Tale stasi a livello nazionale, ha portato le singole regioni a fughe in avanti e, dopo l’iniziativa con cui la regione Toscana ha legalizzato il suicidio assistito, la pressione psicologica sul governo italiano è arrivata ad un punto tale che in questi giorni si sta lavorando all’elaborazione di un nuovo disegno di legge che dovrà essere discusso entro il 17 luglio.

Lo scorso 24 giugno, l’avvocato Giulia Bongiorno ha illustrato le caratteristiche di una prima bozza, non ancora pubblica ma che ha fatto già insorgere i paladini dell’omicidio di Stato.
Secondo la Presidente leghista della commissione Giustizia, «la bozza riafferma il diritto alla vita, non apre al suicidio libero e non prevede l’intervento diretto del Servizio sanitario nazionale […]. Chi sceglie la morte medicalmente assistita potrà ricevere aiuto da una persona di fiducia anche in ospedale, senza essere costretto a uscire dalla struttura».
In base al nuovo disegno di legge, si prevede l’istituzione di un Comitato nazionale di valutazione etica, composto da sette membri tra giuristi, medici, psicologi e bioeticisti, chiamato a decidere in massimo 120 giorni se un paziente possa o meno accedere al suicidio. In caso di diniego, la persona interessata non potrà presentare domanda per i successivi quattro anni. Inoltre, il paziente dovrà necessariamente essere inserito in un percorso di cure palliative. Le opposizioni sono insorte parlando di una legge il cui intento è quello di impedire, più che di regolare. Alcuni hanno anche puntato l’attenzione sulla presenza nella bozza di un riferimento al fatto che la vita sarebbe un diritto da tutelare «dal concepimento alla morte naturale» andando pertanto a minare il quadro di principio su cui si fonda la legge 194.

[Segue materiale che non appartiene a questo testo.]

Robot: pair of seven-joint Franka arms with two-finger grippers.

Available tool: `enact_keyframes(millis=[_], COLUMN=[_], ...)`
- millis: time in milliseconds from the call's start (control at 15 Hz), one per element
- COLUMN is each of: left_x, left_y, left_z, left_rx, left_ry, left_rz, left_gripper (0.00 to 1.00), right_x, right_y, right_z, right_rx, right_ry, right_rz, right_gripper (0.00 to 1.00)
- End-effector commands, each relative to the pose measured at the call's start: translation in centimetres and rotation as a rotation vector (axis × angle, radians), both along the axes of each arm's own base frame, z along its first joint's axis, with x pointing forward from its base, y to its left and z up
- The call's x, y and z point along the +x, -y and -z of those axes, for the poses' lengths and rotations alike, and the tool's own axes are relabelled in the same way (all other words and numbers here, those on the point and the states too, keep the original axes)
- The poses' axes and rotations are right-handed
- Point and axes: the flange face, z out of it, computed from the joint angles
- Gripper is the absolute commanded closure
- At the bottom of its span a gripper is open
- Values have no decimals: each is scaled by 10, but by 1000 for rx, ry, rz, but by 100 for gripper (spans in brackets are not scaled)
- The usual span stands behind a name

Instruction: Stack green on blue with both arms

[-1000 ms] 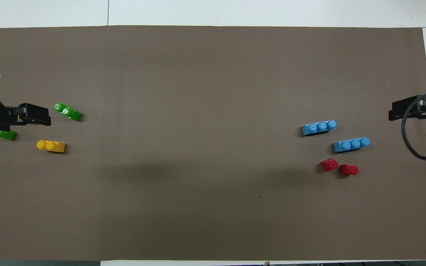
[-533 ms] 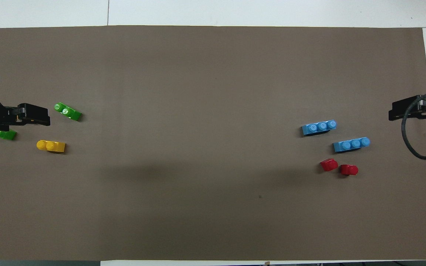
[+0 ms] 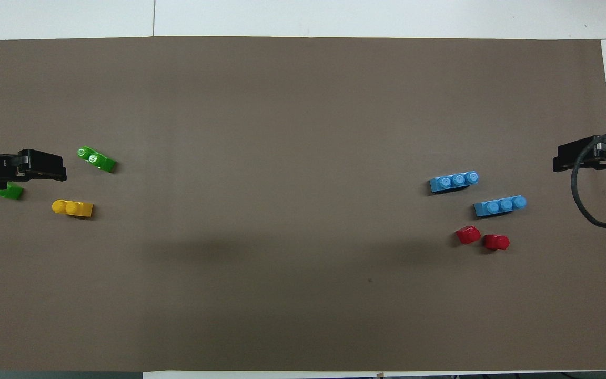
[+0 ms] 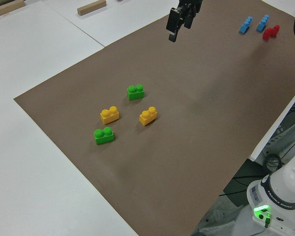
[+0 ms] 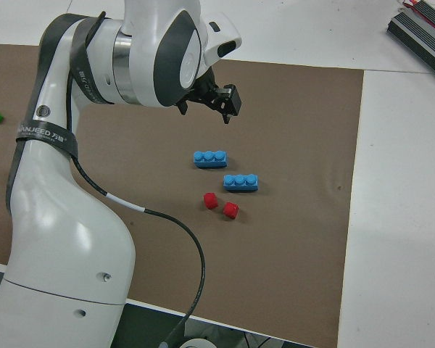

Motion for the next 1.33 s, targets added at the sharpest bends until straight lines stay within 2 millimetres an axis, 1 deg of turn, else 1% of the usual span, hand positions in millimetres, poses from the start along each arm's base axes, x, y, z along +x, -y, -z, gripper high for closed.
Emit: enact_keyframes(millis=[0,200,333,467,533,667,800,867,1000,1067,1200,1267], left_x=[-8,-8,-7,-4,-2,2,8,14,26,32,42,45], left_y=[-1,-1,-1,-2,-7,-13,-25,-28,-28,-29,-36,-37], left_z=[-2,4,14,22,27,38,54,64,83,92,109,113], left_rx=[-11,-15,-17,-23,-24,-35,-34,-36,-38,-37,-38,-39], left_ry=[-9,6,7,13,16,23,22,11,6,3,6,9], left_rz=[-96,-253,-347,-482,-533,-561,-587,-596,-625,-627,-639,-641], left_gripper=[0,0,0,0,0,0,0,0,0,0,0,0], right_x=[0,2,5,8,12,22,32,37,49,54,63,66], right_y=[6,5,7,7,7,6,6,4,4,3,-1,-4], right_z=[0,0,0,6,12,25,39,44,64,69,85,91], right_rx=[-16,-16,-15,-15,-14,-1,19,54,117,143,187,213], right_ry=[-9,6,20,18,20,7,3,-5,-48,-53,-113,-138], right_rz=[-15,3,14,38,66,145,370,478,678,766,980,1082], right_gripper=[0,0,0,0,0,0,0,0,2,2,3,4])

Al di là di come stiano realmente i fatti, al momento non essendovi un testo ufficiale non sembra possibile dare un giudizio preciso. Ciononostante, un ammonimento è doveroso.
Già tre anni fa, in un suo articolo, il filosofo Tommaso Scandroglio metteva in guardia sul fatto che «la ratio di una legge chiede di perfezionarsi, perché la natura di qualsiasi ens, legge compresa, tende al suo perfezionamento. Se infatti la natura è fine, la natura di una legge tenderà ad essere sempre più sé stessa, ad attualizzarsi sempre più conformemente alla propria forma giuridica. Questo comporterà che la sua ratio esigerà di trovare sempre nuovi modi per incarnarsi, esigerà una sua progressiva espansione. Ecco perché […] i paletti che molti parlamentari hanno tentato di inserire nell’articolato di una legge ingiusta al fine di limitarne l’iniquità sono saltati tutti, proprio perché erano in contraddizione con la ratio medesima della legge, la quale nel suo intrinseco dinamismo ha portato all’eliminazione di qualsiasi barriera contenitiva».

Se la bussola dei redattori di questa nuova proposta non sarà quella della legge morale naturale, come ricordato da Papa Leone XIV, essa sarà inevitabilmente iniqua e, per quanti “paletti” si possano inserire, raggiungerà in modo fatale il proprio ultimo fine, sancendo per legge l’esplicita trasgressione del V comandamento.

Ai cattolici di buona volontà il compito di continuare a sperare e a combattere.